Each sweatshirt is priced at €180, though Hamilton is quick to point out that this is a slow-fashion brand, offering quality, longevity and sustainability. “Everything is produced in very small batches. I want to take this slowly — one idea at a time — and while I want to sell my clothes, of course, I don’t want to push people to buy, buy, buy. Owning one sweater is enough.”
She specifically chose athleisure for the launch because she wanted, quite literally, her art to be worn — not simply printed onto clothes too precious to be enjoyed. Finding a printer who could fulfill the quality of reproduction she demanded was the most challenging part of the process. “The printers had never worked with an artist before, so it was a new experience for both of us.”
Given that these are the same printers who have worked with megabrands, it demonstrates a self-belief and a respect for the work she creates that’s admirable in a young woman who has no formal training in either art or fashion; Hamilton is a journalism and media graduate.
She has learned everything by adopting a ‘head high, shoulders back’ attitude and by knocking on doors and asking questions during that first year living back in Dublin. Some of those doors, such as The Copper House Gallery on Synge Street in Dublin, welcomed her curiosity about everything from paper quality to print editions with interest and kindness. Mark Paisley, head of fine art printing and publishing there, has become a good friend of Hamilton’s.
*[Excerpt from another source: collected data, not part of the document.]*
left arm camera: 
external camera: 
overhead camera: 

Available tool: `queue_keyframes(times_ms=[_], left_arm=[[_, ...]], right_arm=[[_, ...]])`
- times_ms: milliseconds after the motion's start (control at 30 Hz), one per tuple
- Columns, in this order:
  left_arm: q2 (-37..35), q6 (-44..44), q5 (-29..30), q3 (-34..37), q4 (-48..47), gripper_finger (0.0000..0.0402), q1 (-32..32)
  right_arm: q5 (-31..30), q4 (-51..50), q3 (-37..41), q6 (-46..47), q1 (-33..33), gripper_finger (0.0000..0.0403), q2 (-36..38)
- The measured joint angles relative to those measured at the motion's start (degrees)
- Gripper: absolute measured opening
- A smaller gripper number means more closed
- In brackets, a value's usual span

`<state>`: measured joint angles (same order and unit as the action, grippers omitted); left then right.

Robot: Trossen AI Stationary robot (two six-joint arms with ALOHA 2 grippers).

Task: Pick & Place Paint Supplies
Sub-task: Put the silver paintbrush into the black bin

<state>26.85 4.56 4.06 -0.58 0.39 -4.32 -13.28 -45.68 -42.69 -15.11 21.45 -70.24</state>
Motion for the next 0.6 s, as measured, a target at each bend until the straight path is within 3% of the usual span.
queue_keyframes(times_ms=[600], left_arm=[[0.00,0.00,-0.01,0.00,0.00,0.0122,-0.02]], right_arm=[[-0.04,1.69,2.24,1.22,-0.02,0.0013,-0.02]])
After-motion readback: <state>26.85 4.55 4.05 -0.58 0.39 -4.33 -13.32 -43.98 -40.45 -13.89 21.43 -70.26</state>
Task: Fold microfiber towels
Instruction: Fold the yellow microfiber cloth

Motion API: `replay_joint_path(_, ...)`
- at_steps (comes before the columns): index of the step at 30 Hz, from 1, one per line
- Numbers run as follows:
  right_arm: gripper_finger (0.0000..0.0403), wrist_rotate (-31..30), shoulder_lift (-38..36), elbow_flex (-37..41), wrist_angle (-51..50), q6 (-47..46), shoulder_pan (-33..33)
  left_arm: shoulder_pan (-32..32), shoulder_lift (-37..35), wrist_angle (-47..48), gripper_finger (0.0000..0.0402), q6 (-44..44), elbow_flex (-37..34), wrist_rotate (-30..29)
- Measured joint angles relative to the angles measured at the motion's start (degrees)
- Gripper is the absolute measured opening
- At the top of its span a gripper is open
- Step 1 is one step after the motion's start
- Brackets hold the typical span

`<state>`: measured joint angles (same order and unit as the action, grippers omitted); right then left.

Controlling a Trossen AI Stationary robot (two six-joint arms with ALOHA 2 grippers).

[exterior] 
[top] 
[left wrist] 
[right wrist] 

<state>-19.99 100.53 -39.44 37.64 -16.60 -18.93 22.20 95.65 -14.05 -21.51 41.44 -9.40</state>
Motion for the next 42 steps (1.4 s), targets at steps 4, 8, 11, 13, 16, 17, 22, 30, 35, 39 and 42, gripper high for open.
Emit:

Others, she explains “turned their noses up at me when I arrived, rucksack on my back, very green and full of queries about how to get my art out into the world”. A couple of those galleries have since approached Hamilton about representation, but she says she has politely declined.
Despite the bubblegum colours that characterise the Audrey Hamilton brand, there’s nothing disposable about it; it’s rooted in community, sustainability and philanthropy. Hamilton is hugely engaged with her customers, followers and with those craftspeople who meticulously make each sweater in Portugal (she has met and thanked each one of them). As someone who creates with her hands, she understands and appreciates the skill level of each member of the manufacturing team. She believes in producing a sustainable, environmentally friendly product, but also in treasuring and caring for that item so it can be enjoyed and reworn season after season.
Each sweatshirt comes with a complimentary white wooden and gold hanger — it’s her way of “framing” the pieces, and also a reminder to treat our clothes well. Giving back is something Hamilton hopes will be inherent to her brand. She’s already created three prints for breast cancer and wildlife charities, donating 50pc of the proceeds from each artwork.
The pop-up shop, which is running at the Powerscourt Town Centre until June 30, showcases both Hamilton’s art and clothing. Besides the aesthetics, Hamilton is very proud of the fit and cut of the sweatshirts, saying they cover and expose in all the right places. “The sweatshirts are a great length, providing coverage around the bum, but I’ve been very specific about the fit of the cuffs and length of sleeves, because I think a woman’s wrist is one of the sexiest parts of her body.”
Hamilton may credit her followers with building the Audrey Hamilton brand, but it’s her family who she says laid the foundations. Her lighting engineer father; advertising PR mother, herself a talented oil painter and creative writer; and creative sister and brother, set the tone for an upbringing of making and doing. “We were always encouraged to draw and paint, to go to art classes and to just enjoy being creative.” Her husband too, who now works full-time on the brand, is her greatest supporter. “I couldn’t have done any of this without him.”
Hamilton is a poster woman for self-belief; for picking yourself up, dusting yourself off and making things happen.